Her biri birer çınar olan öğretmenlerimiz, biz ve de bizim öğrencilerimiz olan üç nesil öğretmen olarak Erzurum'da buluşmamız, diğer illerdeki buluşmalarımızdan daha anlamlı, daha da önemliydi. Çünkü diğer illerde sadece öğretmenlerimiz ve arkadaşlarımızla buluşup özlem gideriyorduk. Oysa burada: hem arkadaşlarımızı tekrar görecek, hem de okulumuzu gezip görecek oradaki yaşanmışlıklarımızı anacaktık. 

Öyle de yaptık, bir günümüzü okulumuzu ziyaret etmeye ayırdık.

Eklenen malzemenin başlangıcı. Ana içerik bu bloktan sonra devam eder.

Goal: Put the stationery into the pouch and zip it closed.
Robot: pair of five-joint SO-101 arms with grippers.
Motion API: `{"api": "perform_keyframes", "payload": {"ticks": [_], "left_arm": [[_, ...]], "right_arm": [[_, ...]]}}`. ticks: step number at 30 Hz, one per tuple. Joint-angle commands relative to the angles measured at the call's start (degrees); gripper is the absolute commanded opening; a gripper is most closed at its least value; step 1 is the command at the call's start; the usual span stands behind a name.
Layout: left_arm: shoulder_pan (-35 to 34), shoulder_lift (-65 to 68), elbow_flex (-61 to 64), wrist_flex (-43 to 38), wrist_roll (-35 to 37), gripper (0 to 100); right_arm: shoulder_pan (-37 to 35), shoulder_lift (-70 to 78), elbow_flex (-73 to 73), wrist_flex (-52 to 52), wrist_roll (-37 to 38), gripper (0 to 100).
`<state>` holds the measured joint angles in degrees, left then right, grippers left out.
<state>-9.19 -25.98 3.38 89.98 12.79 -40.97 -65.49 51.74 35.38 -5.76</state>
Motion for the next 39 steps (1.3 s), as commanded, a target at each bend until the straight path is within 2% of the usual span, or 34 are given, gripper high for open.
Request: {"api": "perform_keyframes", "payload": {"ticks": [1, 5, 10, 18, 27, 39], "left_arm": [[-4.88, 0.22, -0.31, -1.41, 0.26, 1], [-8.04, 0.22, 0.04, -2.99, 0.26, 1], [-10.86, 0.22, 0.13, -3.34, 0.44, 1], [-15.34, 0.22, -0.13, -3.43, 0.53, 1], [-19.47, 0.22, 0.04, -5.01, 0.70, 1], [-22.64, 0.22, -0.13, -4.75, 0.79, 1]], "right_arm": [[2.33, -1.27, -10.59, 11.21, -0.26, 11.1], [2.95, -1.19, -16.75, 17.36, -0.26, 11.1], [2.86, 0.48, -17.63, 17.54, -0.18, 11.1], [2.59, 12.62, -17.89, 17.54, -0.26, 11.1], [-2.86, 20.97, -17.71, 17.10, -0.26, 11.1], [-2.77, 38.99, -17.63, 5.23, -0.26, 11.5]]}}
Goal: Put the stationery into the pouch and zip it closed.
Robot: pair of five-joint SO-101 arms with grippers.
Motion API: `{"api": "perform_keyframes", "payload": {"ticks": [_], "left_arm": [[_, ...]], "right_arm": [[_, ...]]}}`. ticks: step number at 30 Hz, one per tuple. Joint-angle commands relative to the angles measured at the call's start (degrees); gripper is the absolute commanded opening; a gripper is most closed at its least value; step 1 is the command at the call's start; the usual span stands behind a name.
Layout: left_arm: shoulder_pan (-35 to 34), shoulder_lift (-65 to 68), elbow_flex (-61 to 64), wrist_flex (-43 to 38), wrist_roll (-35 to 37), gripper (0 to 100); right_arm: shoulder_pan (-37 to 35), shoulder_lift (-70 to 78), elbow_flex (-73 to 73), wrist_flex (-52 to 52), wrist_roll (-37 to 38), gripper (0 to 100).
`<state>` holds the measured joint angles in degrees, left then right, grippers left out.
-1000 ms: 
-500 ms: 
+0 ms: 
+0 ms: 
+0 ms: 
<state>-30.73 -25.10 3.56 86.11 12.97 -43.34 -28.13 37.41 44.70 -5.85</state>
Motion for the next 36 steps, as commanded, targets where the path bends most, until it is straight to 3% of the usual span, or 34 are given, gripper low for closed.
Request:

Fakat hani pişmanlığı anlatmak için “keşke gitmez/görmez olaydık” derler ya, işte hepimiz o yoğun ve yoran duyguyu yaşadık.

Çünkü yaşamamız ve eğitimimiz için, her donanımı olan okulumuz artık yok olmuştu… 

Okul ziyaretinden perişan olarak döndüğümüz  akşam, otel salonunda toplandık, Öğretmenimiz Burhaneddin Yılmaz, “Ben bugün üç mezar ziyaret ettim. Bunlar; Hasankale’de, anneme-babama, Ilıca’da da Yavuz Selim İlköğretmen okuluna ait mezarlardı..."  Diyerek; yok edilen okulumuz için hepimizin duymuş olduğu o büyük acıyı, çok kısa ve çok net olarak dillendirmişti.

Evet, hepimiz o gün okulumuzun mezarını ziyaret etmiştik.

Genel olarak akraba, tanıdık ve arkadaş mezarları ziyaretine gidilir. Mezar ziyaretleri yaşanmışlıkları anımsattığı için, hüzün ve acı vericidir. Oysa okullar tüm ülkenin ortak malı, onlara verilen zarar herkesin kaybı ve ortak acısıdır. O gün bizler okulumuzun mezarı başında, aynı duygularla büyük acı yaşadık.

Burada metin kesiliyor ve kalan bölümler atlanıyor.